**RECORDED DATA:**
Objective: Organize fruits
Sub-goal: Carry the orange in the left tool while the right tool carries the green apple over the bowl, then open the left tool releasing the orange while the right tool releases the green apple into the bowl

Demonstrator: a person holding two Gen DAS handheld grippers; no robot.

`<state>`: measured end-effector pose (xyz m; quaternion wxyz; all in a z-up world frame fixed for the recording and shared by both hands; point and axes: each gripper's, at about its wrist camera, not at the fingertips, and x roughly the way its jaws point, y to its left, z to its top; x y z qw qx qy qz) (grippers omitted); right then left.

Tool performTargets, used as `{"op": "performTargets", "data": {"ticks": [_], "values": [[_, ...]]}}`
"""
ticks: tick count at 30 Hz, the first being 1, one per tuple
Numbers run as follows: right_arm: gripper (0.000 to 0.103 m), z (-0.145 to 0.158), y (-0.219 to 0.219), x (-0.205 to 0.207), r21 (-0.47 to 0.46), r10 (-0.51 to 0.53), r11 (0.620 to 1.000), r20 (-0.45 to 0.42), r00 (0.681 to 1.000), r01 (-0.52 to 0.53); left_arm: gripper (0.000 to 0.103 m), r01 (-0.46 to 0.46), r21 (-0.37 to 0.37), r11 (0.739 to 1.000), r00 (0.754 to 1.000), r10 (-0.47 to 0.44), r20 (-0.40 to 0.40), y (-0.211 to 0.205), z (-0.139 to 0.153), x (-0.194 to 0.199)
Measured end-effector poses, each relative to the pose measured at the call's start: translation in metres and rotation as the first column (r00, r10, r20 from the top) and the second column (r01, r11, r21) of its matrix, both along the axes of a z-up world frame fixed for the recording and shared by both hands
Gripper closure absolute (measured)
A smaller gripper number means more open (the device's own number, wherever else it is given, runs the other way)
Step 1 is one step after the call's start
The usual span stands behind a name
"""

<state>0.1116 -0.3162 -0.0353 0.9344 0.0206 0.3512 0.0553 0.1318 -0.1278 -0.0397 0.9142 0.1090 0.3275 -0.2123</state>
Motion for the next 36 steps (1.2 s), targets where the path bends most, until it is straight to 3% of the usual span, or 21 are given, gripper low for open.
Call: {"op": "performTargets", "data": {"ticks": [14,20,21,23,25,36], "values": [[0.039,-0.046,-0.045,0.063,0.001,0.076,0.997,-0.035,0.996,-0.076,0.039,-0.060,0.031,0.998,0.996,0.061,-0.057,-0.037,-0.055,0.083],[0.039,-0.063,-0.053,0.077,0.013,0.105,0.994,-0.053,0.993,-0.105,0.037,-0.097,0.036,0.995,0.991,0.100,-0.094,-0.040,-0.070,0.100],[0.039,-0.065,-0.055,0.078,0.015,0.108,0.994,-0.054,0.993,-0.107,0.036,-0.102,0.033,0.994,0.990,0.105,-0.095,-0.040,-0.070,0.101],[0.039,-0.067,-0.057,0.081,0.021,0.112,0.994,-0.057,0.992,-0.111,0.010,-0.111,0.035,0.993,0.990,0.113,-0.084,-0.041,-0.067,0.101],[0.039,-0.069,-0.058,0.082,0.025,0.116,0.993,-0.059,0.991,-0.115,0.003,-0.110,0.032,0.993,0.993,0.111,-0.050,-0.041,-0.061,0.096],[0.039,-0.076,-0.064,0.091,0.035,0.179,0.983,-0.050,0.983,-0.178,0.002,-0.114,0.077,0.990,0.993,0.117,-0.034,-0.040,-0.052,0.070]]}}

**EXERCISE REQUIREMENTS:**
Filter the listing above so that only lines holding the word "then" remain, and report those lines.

**REPLY:**
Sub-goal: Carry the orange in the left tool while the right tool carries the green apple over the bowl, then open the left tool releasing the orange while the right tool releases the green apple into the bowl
`<state>`: measured end-effector pose (xyz m; quaternion wxyz; all in a z-up world frame fixed for the recording and shared by both hands; point and axes: each gripper's, at about its wrist camera, not at the fingertips, and x roughly the way its jaws point, y to its left, z to its top; x y z qw qx qy qz) (grippers omitted); right then left.

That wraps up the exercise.